● What you will do: What lines of the material hold the string "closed"? Pull each of them out.
»»
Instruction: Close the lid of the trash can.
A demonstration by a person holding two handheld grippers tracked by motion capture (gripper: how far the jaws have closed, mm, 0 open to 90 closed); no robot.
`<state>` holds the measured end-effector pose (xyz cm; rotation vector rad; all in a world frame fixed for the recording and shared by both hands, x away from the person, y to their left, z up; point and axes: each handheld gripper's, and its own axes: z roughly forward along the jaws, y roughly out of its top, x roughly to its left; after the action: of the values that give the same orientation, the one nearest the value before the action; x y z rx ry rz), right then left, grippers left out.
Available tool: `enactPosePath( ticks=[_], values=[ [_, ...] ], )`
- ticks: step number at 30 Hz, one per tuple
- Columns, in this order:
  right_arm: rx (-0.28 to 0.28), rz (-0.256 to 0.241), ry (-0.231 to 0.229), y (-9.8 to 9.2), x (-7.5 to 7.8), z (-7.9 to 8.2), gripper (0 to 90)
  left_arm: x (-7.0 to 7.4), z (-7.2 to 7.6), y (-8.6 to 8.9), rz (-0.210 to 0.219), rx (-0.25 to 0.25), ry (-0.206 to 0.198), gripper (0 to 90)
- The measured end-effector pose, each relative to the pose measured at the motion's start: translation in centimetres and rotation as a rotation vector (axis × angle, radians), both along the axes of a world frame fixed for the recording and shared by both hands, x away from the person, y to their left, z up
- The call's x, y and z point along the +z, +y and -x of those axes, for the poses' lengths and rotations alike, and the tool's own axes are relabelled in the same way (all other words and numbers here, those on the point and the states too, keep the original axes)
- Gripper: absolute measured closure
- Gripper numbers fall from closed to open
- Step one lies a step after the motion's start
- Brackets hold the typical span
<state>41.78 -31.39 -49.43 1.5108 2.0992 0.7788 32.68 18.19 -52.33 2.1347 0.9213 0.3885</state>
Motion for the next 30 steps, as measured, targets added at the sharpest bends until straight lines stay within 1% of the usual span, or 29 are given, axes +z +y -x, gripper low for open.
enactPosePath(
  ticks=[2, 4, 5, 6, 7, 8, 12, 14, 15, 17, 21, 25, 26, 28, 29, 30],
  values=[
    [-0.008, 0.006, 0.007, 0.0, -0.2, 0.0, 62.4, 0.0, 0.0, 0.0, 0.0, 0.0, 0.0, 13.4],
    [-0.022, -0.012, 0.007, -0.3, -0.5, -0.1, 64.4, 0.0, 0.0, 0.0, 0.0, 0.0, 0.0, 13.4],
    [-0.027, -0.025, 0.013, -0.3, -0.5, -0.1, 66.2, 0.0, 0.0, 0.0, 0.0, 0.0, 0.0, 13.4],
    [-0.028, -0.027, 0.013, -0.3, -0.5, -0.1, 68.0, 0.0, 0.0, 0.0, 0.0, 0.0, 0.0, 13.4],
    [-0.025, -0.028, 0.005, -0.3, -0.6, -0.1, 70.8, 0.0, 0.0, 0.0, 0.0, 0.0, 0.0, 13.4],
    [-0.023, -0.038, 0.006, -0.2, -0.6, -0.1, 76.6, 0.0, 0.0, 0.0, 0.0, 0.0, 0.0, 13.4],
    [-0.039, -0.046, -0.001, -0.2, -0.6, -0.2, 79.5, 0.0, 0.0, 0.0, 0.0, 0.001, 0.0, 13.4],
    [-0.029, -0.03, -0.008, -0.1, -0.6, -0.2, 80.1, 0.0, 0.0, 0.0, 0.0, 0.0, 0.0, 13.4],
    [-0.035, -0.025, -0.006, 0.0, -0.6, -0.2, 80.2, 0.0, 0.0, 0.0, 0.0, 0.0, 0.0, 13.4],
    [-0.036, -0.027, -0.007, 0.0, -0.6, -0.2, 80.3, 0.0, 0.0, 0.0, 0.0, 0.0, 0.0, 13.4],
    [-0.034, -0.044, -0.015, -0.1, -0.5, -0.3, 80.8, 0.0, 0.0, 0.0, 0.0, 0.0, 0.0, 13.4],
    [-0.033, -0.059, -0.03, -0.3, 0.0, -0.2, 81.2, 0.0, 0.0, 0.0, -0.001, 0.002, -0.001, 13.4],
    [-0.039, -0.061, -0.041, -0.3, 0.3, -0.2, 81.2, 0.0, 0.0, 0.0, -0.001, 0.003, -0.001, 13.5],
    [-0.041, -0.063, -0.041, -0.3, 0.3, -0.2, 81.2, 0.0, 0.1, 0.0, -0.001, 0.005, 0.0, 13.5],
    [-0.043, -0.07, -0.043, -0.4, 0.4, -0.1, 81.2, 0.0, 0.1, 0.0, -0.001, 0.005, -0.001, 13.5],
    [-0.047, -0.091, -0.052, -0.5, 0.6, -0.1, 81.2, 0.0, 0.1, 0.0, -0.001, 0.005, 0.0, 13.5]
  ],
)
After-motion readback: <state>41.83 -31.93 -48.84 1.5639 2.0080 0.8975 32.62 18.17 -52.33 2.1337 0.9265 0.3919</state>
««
● Answer box:
A demonstration by a person holding two handheld grippers tracked by motion capture (gripper: how far the jaws have closed, mm, 0 open to 90 closed); no robot.
- Gripper numbers fall from closed to open

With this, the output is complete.